Required work: Pictures do not belong in your copy. Repeat all the other data exactly.
--
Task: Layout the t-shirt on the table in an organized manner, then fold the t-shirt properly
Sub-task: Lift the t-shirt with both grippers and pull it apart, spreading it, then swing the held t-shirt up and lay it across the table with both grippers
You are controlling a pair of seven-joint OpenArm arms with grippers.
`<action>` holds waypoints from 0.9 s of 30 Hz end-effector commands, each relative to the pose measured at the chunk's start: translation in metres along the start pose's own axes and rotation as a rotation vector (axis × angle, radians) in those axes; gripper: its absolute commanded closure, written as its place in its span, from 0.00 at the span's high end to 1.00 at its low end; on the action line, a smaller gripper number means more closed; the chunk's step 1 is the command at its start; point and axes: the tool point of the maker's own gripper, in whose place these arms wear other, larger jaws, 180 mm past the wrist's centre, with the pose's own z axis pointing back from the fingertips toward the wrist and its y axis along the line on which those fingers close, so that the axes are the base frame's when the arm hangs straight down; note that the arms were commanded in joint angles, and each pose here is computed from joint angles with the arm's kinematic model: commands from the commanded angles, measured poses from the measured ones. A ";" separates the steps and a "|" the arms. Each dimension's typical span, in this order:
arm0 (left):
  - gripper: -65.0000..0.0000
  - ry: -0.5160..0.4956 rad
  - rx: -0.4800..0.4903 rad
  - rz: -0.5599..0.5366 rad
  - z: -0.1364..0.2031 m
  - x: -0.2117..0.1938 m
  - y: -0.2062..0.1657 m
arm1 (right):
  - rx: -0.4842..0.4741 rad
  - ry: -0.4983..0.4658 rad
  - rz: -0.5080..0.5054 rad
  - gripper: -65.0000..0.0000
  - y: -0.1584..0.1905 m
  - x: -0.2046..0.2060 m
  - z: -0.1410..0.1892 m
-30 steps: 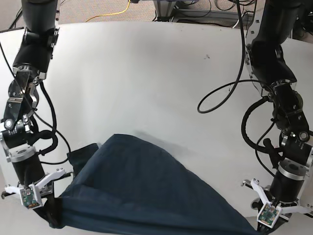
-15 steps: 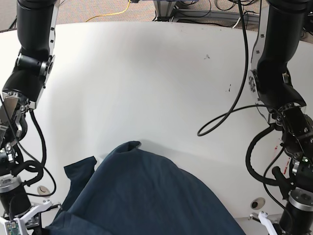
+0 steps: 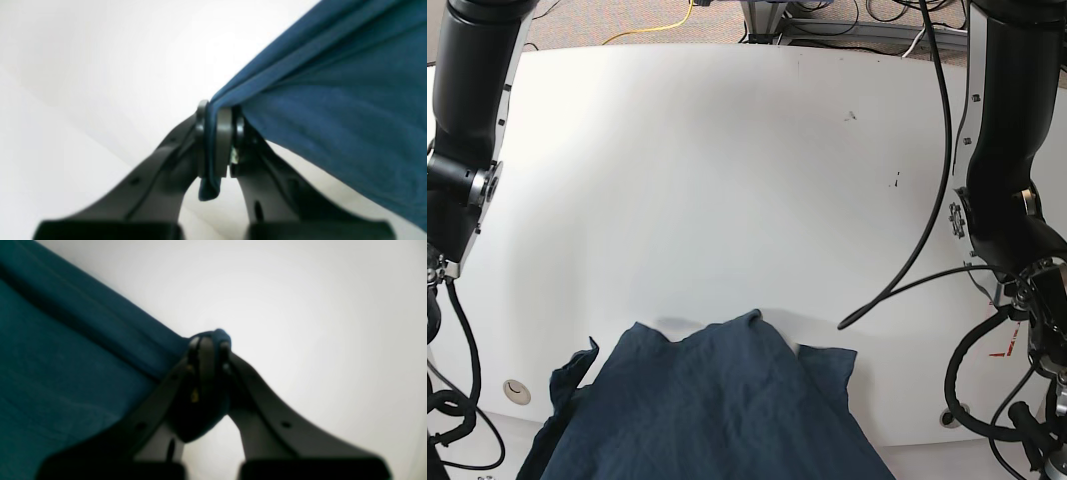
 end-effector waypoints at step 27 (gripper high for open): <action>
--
Response to the exercise:
Task: Layout the t-shirt on the table in an organized manner, then fold the t-shirt properly
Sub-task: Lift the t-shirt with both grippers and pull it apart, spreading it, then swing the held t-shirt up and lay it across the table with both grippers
You are controlling a pair of seven-joint OpenArm arms with grippers.
`<action>` holds waypoints from 0.9 s of 30 Hz end-effector commands, each relative to the pose measured at the chunk's start: translation in metres along the start pose's own axes and rotation as a rotation vector (axis × angle, radians) in those axes; gripper: its absolute commanded closure, written as its place in its span, from 0.00 at the span's high end to 1.00 at its low end; on the action line, a smaller gripper number means more closed; the chunk's step 1 is the command at its start; point and axes: the tool point of the maker's own gripper, in whose place these arms wear other, larger jaws, 180 mm past the wrist's centre, with the pose's own z axis pointing back from the fingertips toward the wrist and its y axis along the line on which those fingers close, so that the axes are the base frame's when the arm hangs straight down; note that the arms were commanded in joint angles, and each pose here is computed from joint angles with the arm's kinematic model: commands from the commanded angles, measured poses from the measured ones. A ";" separates the steps and a "|" the arms. Each dimension's typical span, in this order:
arm0 (left):
  - gripper: -65.0000..0.0000
  - ry: -0.5160..0.4956 rad
  - rx: -0.4800..0.4903 rad
  - rz: -0.5599..0.5366 rad
  - z: -0.1364..0.2031 m
  - x: -0.2117..0.1938 m
  - y: -0.2062..0.1657 m
arm1 (right):
  - rx: -0.4842..0.4741 rad
  - ry: -0.4983..0.4658 rad
  - rz: -0.5080..0.5054 rad
  - gripper: -65.0000..0.0000
  - y: -0.1584..0.1905 m
  - x: -0.2046..0.2060 m
  - z: -0.1410..0.1892 m
-30 steps: 
-15 steps: 
+0 steps: 
 end-effector waypoints at step 27 (gripper high for open): <action>

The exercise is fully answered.